What is being asked: All lines up to and including the one that contains "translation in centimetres" are to be transcribed exactly, starting from the first line of the records.

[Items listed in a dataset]
————

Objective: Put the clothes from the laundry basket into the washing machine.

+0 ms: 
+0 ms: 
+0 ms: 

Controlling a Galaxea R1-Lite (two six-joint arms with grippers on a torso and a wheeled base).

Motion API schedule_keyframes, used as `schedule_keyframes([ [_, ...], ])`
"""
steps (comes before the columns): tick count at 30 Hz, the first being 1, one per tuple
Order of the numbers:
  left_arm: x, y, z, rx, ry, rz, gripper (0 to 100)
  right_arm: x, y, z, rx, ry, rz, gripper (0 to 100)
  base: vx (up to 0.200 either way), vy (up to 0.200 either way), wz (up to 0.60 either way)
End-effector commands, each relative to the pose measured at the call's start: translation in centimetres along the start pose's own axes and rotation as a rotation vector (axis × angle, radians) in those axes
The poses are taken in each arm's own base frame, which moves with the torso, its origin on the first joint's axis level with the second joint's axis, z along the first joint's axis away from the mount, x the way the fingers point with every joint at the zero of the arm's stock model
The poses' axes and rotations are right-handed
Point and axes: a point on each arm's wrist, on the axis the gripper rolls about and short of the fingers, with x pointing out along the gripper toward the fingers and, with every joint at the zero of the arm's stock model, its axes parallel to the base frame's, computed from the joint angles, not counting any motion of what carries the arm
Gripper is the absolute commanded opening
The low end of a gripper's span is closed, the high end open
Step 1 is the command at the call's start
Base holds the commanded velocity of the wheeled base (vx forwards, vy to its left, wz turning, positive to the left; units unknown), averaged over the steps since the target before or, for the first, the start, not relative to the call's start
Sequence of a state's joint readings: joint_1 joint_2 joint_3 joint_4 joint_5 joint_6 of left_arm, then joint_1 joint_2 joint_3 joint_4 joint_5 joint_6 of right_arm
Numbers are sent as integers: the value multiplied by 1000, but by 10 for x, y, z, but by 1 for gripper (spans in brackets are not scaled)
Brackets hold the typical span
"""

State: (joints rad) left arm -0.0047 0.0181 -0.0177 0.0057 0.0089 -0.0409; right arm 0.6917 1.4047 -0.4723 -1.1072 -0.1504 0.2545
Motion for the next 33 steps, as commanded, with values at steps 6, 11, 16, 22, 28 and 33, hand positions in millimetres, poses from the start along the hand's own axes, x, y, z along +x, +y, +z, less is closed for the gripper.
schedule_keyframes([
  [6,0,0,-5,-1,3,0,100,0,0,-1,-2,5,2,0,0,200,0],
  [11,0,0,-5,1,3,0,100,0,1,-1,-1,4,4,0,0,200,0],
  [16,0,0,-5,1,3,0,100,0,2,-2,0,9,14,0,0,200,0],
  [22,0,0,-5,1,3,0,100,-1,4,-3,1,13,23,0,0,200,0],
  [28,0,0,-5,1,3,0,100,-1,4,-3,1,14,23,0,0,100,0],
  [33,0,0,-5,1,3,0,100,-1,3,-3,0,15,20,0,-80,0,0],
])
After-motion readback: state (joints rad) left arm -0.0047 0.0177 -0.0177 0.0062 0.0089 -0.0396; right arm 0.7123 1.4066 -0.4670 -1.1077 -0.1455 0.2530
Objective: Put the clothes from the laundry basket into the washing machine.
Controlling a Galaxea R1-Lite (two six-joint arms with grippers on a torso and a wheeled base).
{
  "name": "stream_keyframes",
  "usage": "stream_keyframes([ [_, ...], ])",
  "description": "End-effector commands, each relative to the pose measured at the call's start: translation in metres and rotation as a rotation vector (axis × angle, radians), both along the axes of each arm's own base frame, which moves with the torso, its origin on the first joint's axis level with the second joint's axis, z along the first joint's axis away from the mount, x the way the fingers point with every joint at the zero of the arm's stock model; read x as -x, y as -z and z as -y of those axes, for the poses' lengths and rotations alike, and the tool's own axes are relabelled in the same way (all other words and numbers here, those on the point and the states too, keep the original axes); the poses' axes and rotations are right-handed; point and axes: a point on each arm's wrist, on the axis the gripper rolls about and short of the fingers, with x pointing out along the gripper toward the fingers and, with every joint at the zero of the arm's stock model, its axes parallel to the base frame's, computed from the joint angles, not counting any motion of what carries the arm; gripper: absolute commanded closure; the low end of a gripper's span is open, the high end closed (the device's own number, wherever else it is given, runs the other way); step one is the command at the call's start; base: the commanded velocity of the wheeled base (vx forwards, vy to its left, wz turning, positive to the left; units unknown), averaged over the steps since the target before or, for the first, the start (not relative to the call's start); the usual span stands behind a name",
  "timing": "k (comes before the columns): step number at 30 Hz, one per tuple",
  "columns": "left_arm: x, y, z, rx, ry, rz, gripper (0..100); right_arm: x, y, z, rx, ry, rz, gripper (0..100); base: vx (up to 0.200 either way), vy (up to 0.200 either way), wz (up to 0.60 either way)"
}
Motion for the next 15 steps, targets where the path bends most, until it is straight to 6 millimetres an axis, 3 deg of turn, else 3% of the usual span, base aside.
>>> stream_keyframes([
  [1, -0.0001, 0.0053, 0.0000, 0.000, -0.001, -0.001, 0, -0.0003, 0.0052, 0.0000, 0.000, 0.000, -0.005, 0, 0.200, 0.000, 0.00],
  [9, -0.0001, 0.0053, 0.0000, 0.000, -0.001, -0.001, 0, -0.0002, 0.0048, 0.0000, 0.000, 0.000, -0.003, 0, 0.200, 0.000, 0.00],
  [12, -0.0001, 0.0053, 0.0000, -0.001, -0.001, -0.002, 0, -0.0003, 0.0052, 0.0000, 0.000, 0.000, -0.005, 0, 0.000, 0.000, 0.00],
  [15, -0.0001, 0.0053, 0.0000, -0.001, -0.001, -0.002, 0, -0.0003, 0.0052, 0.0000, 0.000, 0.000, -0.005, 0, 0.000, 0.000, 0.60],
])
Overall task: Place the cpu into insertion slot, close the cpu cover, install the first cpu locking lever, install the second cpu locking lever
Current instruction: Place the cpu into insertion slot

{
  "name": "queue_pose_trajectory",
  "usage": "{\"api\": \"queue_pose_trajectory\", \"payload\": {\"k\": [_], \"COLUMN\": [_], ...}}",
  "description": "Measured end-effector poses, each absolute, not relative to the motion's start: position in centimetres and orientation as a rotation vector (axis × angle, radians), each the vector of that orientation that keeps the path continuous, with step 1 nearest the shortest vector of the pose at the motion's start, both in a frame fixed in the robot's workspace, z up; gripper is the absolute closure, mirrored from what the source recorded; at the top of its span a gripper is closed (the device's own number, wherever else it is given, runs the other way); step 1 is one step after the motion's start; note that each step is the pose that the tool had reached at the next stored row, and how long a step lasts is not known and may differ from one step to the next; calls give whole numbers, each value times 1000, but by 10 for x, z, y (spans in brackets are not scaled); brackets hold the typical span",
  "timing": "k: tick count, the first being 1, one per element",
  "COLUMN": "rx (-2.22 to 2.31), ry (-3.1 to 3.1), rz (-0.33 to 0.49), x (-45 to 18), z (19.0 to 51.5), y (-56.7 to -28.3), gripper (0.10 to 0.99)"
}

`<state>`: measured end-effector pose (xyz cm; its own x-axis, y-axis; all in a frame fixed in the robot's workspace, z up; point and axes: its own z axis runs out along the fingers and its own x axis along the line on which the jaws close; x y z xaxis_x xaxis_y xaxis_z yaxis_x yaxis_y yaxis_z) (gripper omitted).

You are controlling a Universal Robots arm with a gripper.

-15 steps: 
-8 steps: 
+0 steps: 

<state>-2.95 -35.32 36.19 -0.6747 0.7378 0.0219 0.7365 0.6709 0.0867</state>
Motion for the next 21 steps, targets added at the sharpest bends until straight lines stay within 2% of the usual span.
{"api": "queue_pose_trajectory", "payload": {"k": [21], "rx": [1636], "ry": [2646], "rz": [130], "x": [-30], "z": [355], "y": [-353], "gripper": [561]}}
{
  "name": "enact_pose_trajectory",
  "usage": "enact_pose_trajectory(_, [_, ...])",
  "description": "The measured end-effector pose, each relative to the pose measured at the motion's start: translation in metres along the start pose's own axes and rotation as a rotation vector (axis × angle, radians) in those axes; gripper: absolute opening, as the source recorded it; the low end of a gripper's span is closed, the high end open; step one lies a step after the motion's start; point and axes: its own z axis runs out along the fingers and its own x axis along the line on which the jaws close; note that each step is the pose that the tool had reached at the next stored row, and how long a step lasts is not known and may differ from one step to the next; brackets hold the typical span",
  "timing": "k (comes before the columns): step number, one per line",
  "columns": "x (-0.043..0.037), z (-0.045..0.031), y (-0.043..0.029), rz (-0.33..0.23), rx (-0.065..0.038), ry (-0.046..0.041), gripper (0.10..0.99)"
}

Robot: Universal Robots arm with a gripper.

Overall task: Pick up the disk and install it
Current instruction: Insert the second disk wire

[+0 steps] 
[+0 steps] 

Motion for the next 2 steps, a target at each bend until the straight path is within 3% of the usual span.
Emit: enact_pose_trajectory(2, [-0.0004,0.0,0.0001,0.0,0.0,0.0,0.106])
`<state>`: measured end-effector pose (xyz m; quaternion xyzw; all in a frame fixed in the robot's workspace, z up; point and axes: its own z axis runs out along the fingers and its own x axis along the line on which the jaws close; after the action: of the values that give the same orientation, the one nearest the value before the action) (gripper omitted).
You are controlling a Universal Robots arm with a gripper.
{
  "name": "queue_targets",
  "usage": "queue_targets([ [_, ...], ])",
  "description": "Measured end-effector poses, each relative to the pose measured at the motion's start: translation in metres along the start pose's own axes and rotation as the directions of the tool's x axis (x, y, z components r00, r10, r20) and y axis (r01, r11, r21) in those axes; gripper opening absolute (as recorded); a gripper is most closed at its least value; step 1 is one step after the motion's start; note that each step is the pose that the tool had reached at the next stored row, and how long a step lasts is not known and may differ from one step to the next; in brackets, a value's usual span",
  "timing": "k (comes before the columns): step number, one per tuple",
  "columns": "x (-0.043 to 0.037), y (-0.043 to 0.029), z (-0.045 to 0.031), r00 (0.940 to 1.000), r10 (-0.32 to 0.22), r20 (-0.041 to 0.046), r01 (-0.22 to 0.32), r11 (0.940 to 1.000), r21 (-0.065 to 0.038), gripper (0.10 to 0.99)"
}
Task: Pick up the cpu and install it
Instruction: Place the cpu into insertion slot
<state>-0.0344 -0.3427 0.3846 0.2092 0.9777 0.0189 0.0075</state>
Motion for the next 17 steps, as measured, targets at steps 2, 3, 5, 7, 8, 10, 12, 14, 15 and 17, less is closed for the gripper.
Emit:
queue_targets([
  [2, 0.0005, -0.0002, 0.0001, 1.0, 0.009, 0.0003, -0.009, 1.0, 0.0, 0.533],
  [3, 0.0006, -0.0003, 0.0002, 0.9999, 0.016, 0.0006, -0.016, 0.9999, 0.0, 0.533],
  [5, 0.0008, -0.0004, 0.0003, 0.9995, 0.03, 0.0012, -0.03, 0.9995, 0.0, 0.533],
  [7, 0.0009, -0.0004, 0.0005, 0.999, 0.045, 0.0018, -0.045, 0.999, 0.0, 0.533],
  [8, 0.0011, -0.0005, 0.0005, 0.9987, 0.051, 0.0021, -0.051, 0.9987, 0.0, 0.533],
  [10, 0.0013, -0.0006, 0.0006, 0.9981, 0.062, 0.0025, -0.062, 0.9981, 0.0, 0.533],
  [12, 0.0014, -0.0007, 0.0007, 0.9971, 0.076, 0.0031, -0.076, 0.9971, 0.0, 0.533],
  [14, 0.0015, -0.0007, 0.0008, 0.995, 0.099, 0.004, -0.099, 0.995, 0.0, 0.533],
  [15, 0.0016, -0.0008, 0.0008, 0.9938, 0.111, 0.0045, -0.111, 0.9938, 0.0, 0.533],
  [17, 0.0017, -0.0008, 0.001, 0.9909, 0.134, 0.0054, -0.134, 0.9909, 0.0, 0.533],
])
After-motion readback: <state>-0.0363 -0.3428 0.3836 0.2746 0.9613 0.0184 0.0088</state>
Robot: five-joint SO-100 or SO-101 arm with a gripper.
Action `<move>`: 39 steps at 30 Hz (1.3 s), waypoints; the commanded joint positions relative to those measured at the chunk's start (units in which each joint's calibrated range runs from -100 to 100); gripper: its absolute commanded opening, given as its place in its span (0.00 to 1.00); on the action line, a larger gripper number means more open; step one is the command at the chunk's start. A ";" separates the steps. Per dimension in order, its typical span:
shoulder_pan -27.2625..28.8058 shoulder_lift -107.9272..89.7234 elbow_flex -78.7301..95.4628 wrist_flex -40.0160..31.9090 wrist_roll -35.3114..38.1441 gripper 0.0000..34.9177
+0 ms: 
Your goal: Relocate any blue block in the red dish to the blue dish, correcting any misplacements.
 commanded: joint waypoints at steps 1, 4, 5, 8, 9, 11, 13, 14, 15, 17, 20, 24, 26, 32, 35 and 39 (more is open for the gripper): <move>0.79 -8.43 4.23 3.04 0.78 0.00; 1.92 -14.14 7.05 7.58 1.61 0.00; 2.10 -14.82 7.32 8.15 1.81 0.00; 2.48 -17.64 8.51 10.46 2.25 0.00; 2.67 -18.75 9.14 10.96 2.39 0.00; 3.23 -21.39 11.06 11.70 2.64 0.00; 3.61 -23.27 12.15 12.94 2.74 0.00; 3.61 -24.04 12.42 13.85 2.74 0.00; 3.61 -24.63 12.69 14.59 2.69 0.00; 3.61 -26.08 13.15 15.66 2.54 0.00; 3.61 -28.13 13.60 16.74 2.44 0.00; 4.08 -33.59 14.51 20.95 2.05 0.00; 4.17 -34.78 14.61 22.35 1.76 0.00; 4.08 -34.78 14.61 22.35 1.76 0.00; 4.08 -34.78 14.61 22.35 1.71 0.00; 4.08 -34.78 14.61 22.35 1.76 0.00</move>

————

Output of the exercise:
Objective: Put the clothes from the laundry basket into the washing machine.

+0 ms: 
+0 ms: 
+0 ms: 

Controlling a Galaxea R1-Lite (two six-joint arms with grippers on a torso and a wheeled base).

Motion API schedule_keyframes, used as `schedule_keyframes([ [_, ...], ])`
"""
steps (comes before the columns): tick count at 30 Hz, the first being 1, one per tuple
Order of the numbers:
  left_arm: x, y, z, rx, ry, rz, gripper (0 to 100)
  right_arm: x, y, z, rx, ry, rz, gripper (0 to 100)
  base: vx (up to 0.200 either way), vy (up to 0.200 either way), wz (up to 0.60 either way)
End-effector commands, each relative to the pose measured at the call's start: translation in centimetres along the start pose's own axes and rotation as a rotation vector (axis × angle, radians) in those axes

With that, the exercise is finished.